Assigned task: When the word "bracket" shows up in a line of the data below, copy that whole line.

The input:
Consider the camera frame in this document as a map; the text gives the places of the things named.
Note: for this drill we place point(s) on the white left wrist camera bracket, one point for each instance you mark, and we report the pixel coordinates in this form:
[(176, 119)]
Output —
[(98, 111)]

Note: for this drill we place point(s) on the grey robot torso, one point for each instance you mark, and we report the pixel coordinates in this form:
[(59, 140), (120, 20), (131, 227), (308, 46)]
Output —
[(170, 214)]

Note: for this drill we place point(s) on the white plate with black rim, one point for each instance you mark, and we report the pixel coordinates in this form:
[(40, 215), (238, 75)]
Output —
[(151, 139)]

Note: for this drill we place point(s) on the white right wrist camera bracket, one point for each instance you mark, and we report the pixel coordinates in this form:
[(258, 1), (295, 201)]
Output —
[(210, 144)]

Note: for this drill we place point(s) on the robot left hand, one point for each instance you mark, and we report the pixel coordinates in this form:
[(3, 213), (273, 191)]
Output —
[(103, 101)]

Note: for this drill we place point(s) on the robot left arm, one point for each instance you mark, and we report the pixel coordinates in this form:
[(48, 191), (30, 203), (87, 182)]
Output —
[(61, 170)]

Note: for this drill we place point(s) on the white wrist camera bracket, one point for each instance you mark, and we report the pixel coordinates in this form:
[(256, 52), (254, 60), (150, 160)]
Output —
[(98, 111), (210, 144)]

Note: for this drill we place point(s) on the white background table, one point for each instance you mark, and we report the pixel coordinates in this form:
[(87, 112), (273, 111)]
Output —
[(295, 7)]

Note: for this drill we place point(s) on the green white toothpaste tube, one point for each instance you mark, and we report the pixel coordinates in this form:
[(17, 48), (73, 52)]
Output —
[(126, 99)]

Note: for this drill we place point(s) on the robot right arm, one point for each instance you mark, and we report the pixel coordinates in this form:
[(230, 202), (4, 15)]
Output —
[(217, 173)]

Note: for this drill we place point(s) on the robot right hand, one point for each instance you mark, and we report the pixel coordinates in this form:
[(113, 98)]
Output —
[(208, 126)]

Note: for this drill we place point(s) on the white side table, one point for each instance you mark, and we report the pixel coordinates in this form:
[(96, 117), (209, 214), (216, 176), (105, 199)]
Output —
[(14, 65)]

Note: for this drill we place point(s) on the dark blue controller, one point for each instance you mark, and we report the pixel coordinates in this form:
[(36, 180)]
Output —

Answer below:
Note: for this drill we place point(s) on the white left wrist camera bracket, one point for each instance you mark, and we report the pixel coordinates in this form:
Note: for this drill we place point(s) on the white right wrist camera bracket, one point for each instance you mark, and we report the pixel coordinates in this form:
Note: for this drill we place point(s) on the white wrist camera bracket, one point for each instance you mark, and we report the pixel coordinates in this form:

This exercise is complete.